Do you have anxiety from the thought of sitting in a dentist’s chair? Read this guide to coping with dental anxiety.

A recent study showed that 61% of people worldwide experience some form of dental anxiety. They may be afraid of the pain caused by going to the dentist, the smell of the chemicals, or the sound of the drill and discomfort of the instruments. 

While it’s unfortunate that so many people struggle with this, it is good to know you’re not alone in your experience with dental anxiety. Not to mention, you don’t have to bear the burden of a phobia of dental treatment forever. 

Whatever it is about the dentist that stirs up tension and fear for you, it’s time to start improving the way you think about this aspect of your health. 

Here are seven things you can do to overcome dental anxiety when you need dental treatment.  

1. Clearly Identify Your Fear 

The only way to face your fears is to look them straight in the eye. The first step in doing this with dental anxiety is to recognize that making a dental appointment or sitting in the dental chair causes negative emotions – and maybe physical reactions associated with fear like sweaty palms or dizziness. The next step is to go deeper. Take some time to think about what it is about the dentist that makes you afraid. Go through the process of a standard dental appointment in your head, and think about your past dental experiences as you do so. Try to pinpoint when you first started feeling dental anxiety.

This information plays a key role in how to get over the fear of dentist appointments. It highlights the specific things you need to work on, rather than making you feel anxious about your entire dental experience. 

2. Research Different Dentists 

Researching different dentists will help you find one that makes you comfortable.  Start by making consultation appointments to get to know each dentist better. You might also want to research dentists that work with patients that have dental anxiety.

The benefits of this are two-fold. 

First, going to various consultations gives you the chance to feel how you’re able to relate to each doctor. It’s basically your time to interview them and assess if they fit the bill of what you’re looking for in a dentist. Your future dentist should be patient, understanding, and prepared to walk you through each step of a dental procedure. Find out why patients love our dental practice.  

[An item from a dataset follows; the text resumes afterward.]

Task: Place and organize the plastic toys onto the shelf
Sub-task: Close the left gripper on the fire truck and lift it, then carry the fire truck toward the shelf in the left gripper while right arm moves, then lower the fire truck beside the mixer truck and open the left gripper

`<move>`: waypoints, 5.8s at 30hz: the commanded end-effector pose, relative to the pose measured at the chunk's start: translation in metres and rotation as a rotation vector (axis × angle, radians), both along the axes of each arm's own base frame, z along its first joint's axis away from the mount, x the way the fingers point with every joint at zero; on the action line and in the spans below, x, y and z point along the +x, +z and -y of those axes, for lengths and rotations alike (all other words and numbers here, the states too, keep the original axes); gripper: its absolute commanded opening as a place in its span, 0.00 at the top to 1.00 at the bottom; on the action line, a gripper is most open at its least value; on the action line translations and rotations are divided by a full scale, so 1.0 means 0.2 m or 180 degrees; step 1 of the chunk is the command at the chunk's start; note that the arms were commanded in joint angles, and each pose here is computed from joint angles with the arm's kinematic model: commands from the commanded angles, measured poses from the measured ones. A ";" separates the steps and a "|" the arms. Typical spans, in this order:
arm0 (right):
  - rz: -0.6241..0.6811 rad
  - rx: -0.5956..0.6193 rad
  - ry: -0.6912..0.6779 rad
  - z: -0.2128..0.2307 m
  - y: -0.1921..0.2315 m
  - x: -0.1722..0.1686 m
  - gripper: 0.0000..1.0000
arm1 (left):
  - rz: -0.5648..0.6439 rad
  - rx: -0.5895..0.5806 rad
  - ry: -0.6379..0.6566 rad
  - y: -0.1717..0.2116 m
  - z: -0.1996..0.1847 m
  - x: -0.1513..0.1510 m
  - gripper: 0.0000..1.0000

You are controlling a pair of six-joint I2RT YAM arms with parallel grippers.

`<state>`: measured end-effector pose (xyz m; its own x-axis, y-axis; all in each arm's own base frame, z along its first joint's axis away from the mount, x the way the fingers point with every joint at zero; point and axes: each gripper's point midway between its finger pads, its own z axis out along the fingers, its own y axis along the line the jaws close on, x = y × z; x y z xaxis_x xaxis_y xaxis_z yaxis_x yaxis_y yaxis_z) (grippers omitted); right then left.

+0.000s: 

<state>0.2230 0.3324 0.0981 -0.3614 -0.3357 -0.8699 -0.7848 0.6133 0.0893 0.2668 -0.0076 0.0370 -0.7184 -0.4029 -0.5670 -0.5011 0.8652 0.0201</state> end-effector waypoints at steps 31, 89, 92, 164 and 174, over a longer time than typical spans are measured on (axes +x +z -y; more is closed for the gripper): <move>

Second, having a regular dentist will do wonders for your anxiety. It allows you to get comfortable with a specific dental office and a certain dentist within that organization. Instead of experiencing fear by going to a different dentist each time you need treatment, you can build a relationship with one dentist and their staff, which will further ease your anxiety.

3. Talk to Your Dentist About Your Anxiety 

Once you have found a dentist, be sure to talk to the dental team about your anxiety and fears.

Here are some pointers:

  • Communicate clearly what you dislike about dental visits.
  • Share a dental experience that made you fearful or afraid.
  • Create a list of fears so you can easily ask your dentist questions (i.e. needles).
  • Make a list of questions to ask them (for example: Do you offer dental sedation therapy? Can I listen to music as a distraction? Can I have a friend in the room with me?)
  • Ask the dentist if they have experience working with patients with dental anxiety.
  • Share your medical history

Talking openly with your dentist can help ease your fears.

4. Consider Getting Sedated 

Creating a relationship with your dentist is great but it won’t make your fear go away entirely. For a little extra peace of mind, consider getting sedated while at the dentist.  This is a very common practice, especially for people who have dental anxiety. Getting sedated at the dentist means you can sit back in the chair and relax while the dentist does what they need to. You won’t feel a thing and your mind will be much calmer, too. Dr. Cooper and Associates leads the way in making patients feel comfortable by providing Nitrous Oxide/Laughing Gas for our anxious patients.

5. Have Someone Accompany You to Dental Appointments

Another way to calm your dental fear is to have someone go with you to the dentist. This may be a friend, family member, or significant other.  It doesn’t really matter who goes with you as long as you trust that you can lean on them if your fears start to stir up.  This person is there to calm you down. They’ll do everything from hold your hand to talk to you about things you like and distract you from what the dentist is doing. Most importantly, they won’t judge your fear.

6. Practice Relaxation Techniques Before Your Dental Appointment

Whether you’re bringing a buddy with you or not, it’s good to practice relaxation techniques before your dental appointment. Set aside a few minutes to arrive early.  Sit down and take a few deep breaths, listen to your favorite song, or call someone you love if you weren’t able to bring them with you. These relaxation techniques will shift your focus from fear and nervousness to things that create positive emotions like love and comfort. Relaxation techniques can put you in the best state of mind during your dental appointment.

7. Establish a System That Works for You

The final tip to use in overcoming your dental anxiety is to find a system that works for you. Part of this may mean going to the same dentist, bringing a loved one with you, or getting sedated.

But, it could also include rewarding yourself after each dental appointment or bringing a distraction device to help you focus on other things during your treatment. Find out what works for you.

Say Goodbye to Dental Anxiety 

It’s time to start taking care of your dental anxiety once and for all. The sooner you do, the sooner you’ll be able to enjoy a beautiful smile without having to undergo all the negative emotions you’ve been associating with your oral health.